The Prenup Pub (website, Twitter)
191 College Street, Toronto ON M5T 1P9 (on the south side, between Henry Street and Beverley Street, the nearest major intersection is University Avenue and College Street) 416-506-4040
Google Maps 

Being classy on College Street.

This pub used to be Molly Bloom’s, the embodiment of the student hangout. Molly Bloom’s was in dire need of an upgrade back in 2012, so I was not surprised when it was closed down shortly after my visit and became Pour Girl, which I never got around to reviewing. Then, in late 2014, Pour Girl evolved into the Prenup Pub. When I reviewed Molly Bloom’s, I was probably the oldest person in the pub by 15 years! For this visit to the Prenup Pub, it was practically the reverse. My companion and I were surrounded by lunching professors and gaggles of public service minions. I think I saw a handful of students in the two hours or so we spent there. We were there as it was the opening of the Trinity College book sale, so what better excuse than to check out a pub!

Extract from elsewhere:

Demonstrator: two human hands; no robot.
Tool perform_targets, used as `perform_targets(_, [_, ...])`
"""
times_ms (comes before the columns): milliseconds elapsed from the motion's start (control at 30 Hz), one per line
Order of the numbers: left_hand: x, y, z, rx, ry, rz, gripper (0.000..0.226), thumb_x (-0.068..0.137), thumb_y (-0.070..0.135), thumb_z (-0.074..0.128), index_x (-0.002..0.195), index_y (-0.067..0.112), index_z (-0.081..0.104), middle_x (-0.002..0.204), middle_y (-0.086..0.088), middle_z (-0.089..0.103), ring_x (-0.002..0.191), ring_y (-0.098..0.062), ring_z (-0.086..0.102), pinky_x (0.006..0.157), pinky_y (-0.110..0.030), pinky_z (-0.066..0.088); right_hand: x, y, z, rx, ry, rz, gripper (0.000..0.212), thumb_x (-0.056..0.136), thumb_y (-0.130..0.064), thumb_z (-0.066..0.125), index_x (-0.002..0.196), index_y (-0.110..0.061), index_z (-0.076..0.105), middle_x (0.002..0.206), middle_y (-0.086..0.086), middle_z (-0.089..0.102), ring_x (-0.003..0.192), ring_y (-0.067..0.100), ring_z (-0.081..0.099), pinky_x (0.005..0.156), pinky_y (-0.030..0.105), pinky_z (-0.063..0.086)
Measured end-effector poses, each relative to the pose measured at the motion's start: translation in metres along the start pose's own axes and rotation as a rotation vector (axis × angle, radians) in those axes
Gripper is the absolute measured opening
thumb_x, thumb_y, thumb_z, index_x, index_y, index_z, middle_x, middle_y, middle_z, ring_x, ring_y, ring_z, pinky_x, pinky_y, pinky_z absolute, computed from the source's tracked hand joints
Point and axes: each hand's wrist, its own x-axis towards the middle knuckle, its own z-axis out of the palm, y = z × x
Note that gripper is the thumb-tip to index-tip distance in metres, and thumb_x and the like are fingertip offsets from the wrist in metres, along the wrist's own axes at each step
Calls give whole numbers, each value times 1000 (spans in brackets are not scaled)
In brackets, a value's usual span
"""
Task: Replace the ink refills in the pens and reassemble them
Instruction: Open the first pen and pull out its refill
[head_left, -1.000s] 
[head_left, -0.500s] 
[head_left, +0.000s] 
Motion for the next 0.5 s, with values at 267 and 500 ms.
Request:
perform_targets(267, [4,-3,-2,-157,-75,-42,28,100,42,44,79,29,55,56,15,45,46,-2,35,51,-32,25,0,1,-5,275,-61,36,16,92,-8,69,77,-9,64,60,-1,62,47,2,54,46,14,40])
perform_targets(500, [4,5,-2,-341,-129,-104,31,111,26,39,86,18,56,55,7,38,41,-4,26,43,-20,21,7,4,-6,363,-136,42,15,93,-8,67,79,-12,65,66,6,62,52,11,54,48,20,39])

Perhaps, in an attempt to erase the lingering stains of Molly Bloom’s, the Prenup Pub has dark wood panelling, gorgeous light fixtures, and faux leather seats of various heights. The civilized atmosphere of the renovated pub confides its student dive heritage firmly to fleeting memory. Perhaps the only drawbacks are the too-small tables and the chairs which are slightly uncomfortable. The Prenup Pub is designed with different seating configurations in mind, so large groups can be accommodated (there is also a private party room available upstairs) as well as couples. There is also a replica of the famed Manneken Pis fountain that greets one as one enters and there are fountains outside as well.

Note, the Prenup Pub is owned by the same people who run the Village Idiot PubSin & Redemption, and The Town Crier.

Number of visits by yours truly: my first, but not my last on a weekday afternoon in October 2016
TTC information: just a six-minute walk west of Queen’s Park Station
Booze selection: very extensive, with approximately 130 beers including his lordship’s favourite, Leffe Brune, and several ciders, such as Rekorderlig, Cornish Gold, Strongbow, Thornbury, Somersby, and Schöfferhofer Grapefruit
Food selection: limited, but fancy
Service staff: very friendly
Prices: expensive
Toilets: nice
Patio: on the street facing north
Wheelchair accessible: no, steps at front. The patio is also not accessible
Televisions: none that we could see
Live music: nope
Piped-in music: Mr. Bowie’s “Heroes”

Rating: five pints (out of five) 

The Wickson Social

wickson-social-toronto
The Wickson Social (website, Twitter)
5 St. Joseph Street, Toronto ON M4Y 0B6 (on the south side, between Yonge Street and St Nicholas Street, the nearest major intersection is Yonge Street and Wellesley Street) 647-748-1501
Google Maps

Another jewel in the crown of Toronto’s pubs. 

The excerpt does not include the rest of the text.